Stir It Up
A commons idea
Cass Corridor experiment would save a church and mitigate gentrification's excesses
Published: August 31, 2011
So there's plenty of change in the air for the space. The plan is for it to be a true community that shares resources rather than a group of discrete businesses.
"It's built around the concept of the commons, the things that we collectively own in community," says Spady. "I was baptized there as a Unitarian. One of EMEAC's founders was very much so involved. There were a number of folks that we worked with in various activist organizations who were involved there. We intentionally went back to the Cass Corridor concept. There is a piece of history there. ... It's a manifestation of the relationships that we've been growing over the past several years. This is the realization of a dream. The conversation started at the  Social Forum about the need for a justice hub, a community beehive of activities that can be fed in all kinds of ways, emotionally, socially. This is in many ways the outcome that is supposed to happen when you work with community."
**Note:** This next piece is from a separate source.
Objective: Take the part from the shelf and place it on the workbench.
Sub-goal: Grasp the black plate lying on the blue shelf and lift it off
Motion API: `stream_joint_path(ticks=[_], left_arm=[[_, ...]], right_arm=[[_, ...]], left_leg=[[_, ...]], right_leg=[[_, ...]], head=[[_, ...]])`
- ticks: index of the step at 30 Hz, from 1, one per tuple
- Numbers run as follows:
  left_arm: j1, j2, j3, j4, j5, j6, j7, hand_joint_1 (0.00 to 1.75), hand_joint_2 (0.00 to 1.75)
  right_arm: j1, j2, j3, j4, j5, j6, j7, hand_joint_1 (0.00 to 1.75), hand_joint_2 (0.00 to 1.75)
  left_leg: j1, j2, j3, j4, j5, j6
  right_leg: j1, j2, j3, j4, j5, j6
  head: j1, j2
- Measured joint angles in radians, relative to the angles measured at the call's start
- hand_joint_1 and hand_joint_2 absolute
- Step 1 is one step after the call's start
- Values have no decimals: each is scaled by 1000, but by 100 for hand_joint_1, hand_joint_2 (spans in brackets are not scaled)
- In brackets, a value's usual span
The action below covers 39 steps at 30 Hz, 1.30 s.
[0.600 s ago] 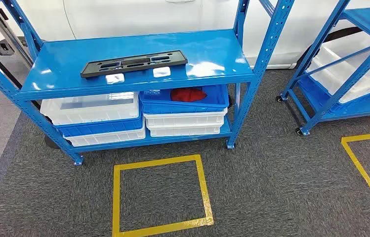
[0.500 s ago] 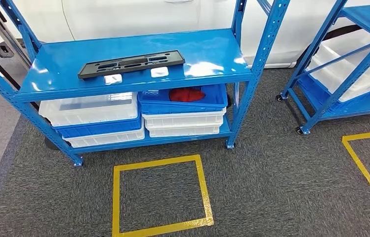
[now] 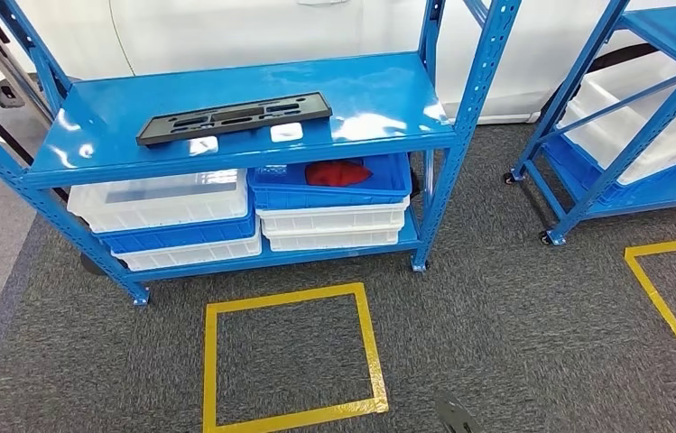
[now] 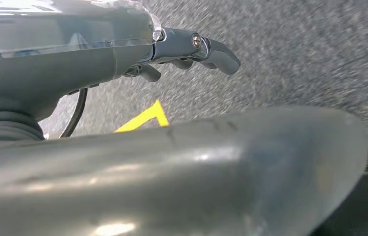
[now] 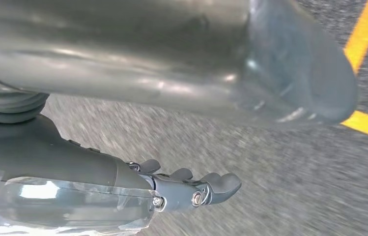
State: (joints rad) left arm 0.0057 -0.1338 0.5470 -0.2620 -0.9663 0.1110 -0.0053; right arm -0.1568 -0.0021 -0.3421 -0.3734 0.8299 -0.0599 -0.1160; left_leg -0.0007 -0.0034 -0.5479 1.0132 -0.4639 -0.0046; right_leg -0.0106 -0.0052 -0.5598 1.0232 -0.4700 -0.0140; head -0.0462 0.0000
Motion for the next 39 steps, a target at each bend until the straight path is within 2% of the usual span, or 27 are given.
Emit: stream_joint_path(ticks=[3,4,6,8,9,10,11,12,14,15,18,19,20,22,23,24,25,26,27,29,30,33,34,35,36,38,39], left_arm=[[-14,-9,32,3,-59,5,2,0,0],[-18,-12,42,5,-78,6,3,0,0],[-27,-19,61,8,-113,10,5,0,0],[-36,-25,80,12,-148,12,7,0,0],[-38,-28,88,13,-164,13,8,0,0],[-41,-30,97,15,-182,14,10,0,0],[-44,-33,106,16,-198,14,11,0,0],[-46,-35,115,18,-215,15,13,0,0],[-53,-39,133,21,-246,16,17,0,0],[-56,-41,141,23,-260,17,18,0,0],[-63,-43,161,26,-297,21,22,0,0],[-64,-43,165,26,-307,21,24,0,0],[-65,-43,169,26,-316,22,24,0,0],[-67,-44,180,26,-332,22,25,0,0],[-68,-44,186,26,-341,22,26,0,0],[-68,-44,192,27,-350,22,27,0,0],[-69,-45,198,27,-359,23,28,0,0],[-70,-45,204,27,-367,23,30,0,0],[-71,-45,211,27,-376,24,30,0,0],[-77,-46,224,28,-391,24,32,0,0],[-80,-46,231,29,-398,25,33,0,0],[-84,-47,252,32,-416,27,34,0,0],[-85,-48,259,33,-421,28,34,0,0],[-86,-48,265,34,-427,29,34,0,0],[-87,-50,272,35,-432,30,33,0,0],[-91,-52,285,38,-440,31,32,0,0],[-91,-52,292,40,-443,31,31,0,0]], right_arm=[[-40,5,6,8,78,11,-41,0,0],[-53,8,11,10,103,14,-58,0,0],[-79,14,24,13,150,21,-92,0,0],[-103,24,43,14,193,25,-130,0,0],[-114,29,54,13,211,26,-149,0,0],[-126,33,70,10,228,27,-169,0,0],[-138,36,86,4,240,28,-188,0,0],[-152,39,107,-4,250,29,-206,0,0],[-183,41,151,-25,262,31,-241,0,0],[-197,42,175,-39,265,33,-256,0,0],[-228,40,242,-88,261,35,-291,0,0],[-237,38,261,-106,256,35,-297,0,0],[-246,35,280,-126,250,33,-303,0,0],[-265,27,325,-171,238,26,-314,0,0],[-275,22,350,-193,232,24,-319,0,0],[-285,16,376,-215,227,22,-325,0,0],[-295,11,401,-238,222,20,-330,0,0],[-304,5,425,-261,217,17,-335,0,0],[-314,0,451,-286,212,12,-340,0,0],[-339,-12,501,-334,206,-1,-348,0,0],[-352,-19,525,-359,204,-10,-350,0,0],[-386,-43,591,-436,203,-41,-351,0,0],[-398,-53,612,-463,203,-54,-351,0,0],[-410,-62,632,-488,203,-66,-351,0,0],[-421,-73,653,-514,203,-80,-351,0,0],[-433,-93,691,-561,204,-108,-351,0,0],[-435,-103,707,-585,204,-123,-351,0,0]], left_leg=[[-1,-2,3,-19,6,13],[1,-1,7,-27,12,18],[4,0,11,-38,22,26],[3,-1,8,-37,22,29],[2,-2,7,-35,21,29],[2,-3,7,-33,20,29],[3,-4,8,-29,18,27],[3,-5,7,-24,14,24],[-1,-6,1,-10,6,15],[-3,-6,-3,-5,4,11],[-3,-5,-9,1,0,-3],[-2,-5,-16,19,-13,-8],[0,-4,-32,55,-35,-14],[5,-4,-94,185,-97,-24],[7,-3,-127,250,-119,-27],[8,-3,-149,289,-125,-28],[9,-3,-152,289,-109,-28],[10,-3,-136,246,-76,-26],[10,-3,-103,174,-33,-22],[6,-2,-45,46,17,-12],[4,-3,-31,13,24,-7],[4,-4,-29,-4,27,8],[6,-3,-27,-9,31,14],[8,-2,-26,-14,35,21],[9,-1,-26,-17,37,25],[6,-1,-29,-17,38,30],[5,-2,-29,-16,38,31]], right_leg=[[-2,0,0,-3,1,20],[-2,0,-6,11,-9,24],[-3,2,-48,98,-60,30],[-4,3,-114,231,-117,35],[-4,3,-134,268,-122,37],[-5,3,-137,270,-107,38],[-6,3,-118,225,-73,38],[-8,3,-87,155,-33,38],[-8,4,-37,40,12,32],[-7,5,-29,17,15,26],[-5,6,-31,10,15,6],[-7,5,-30,8,17,0],[-9,5,-29,5,18,-5],[-9,4,-29,5,19,-10],[-8,5,-29,5,19,-10],[-8,5,-29,5,18,-10],[-7,5,-28,5,18,-10],[-7,5,-25,5,17,-9],[-7,5,-22,5,16,-7],[-4,6,-21,5,15,0],[-3,6,-22,5,16,5],[-3,5,-23,2,18,24],[-3,5,-28,12,9,29],[-3,6,-41,41,-10,32],[-3,6,-65,92,-40,34],[-3,6,-131,227,-99,36],[-3,6,-155,273,-109,37]], head=[[0,0],[0,0],[0,0],[0,0],[0,0],[0,0],[0,0],[0,0],[0,0],[0,0],[0,0],[0,0],[0,0],[0,0],[0,0],[0,0],[0,0],[0,0],[0,0],[0,0],[0,0],[0,0],[0,0],[0,0],[0,0],[0,0],[0,0]])
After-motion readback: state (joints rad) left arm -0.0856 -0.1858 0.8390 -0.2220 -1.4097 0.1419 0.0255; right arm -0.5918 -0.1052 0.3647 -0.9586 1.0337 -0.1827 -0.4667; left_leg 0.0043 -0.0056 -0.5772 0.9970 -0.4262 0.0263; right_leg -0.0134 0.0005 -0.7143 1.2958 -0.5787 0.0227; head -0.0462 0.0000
I love the idea, but there is one thing I hope doesn't change. There is a gate and a wall in the church driveway that a partner and I built in the summer of 1978. Every time I pass there I look at it and think, "I built that." It's a little personal legacy that I'm proud of. The EMEAC folks say they're thinking about what to do with the space behind the gate. If their plan necessitates taking it down, I'll be disappointed but I can live with it. Community building is more important.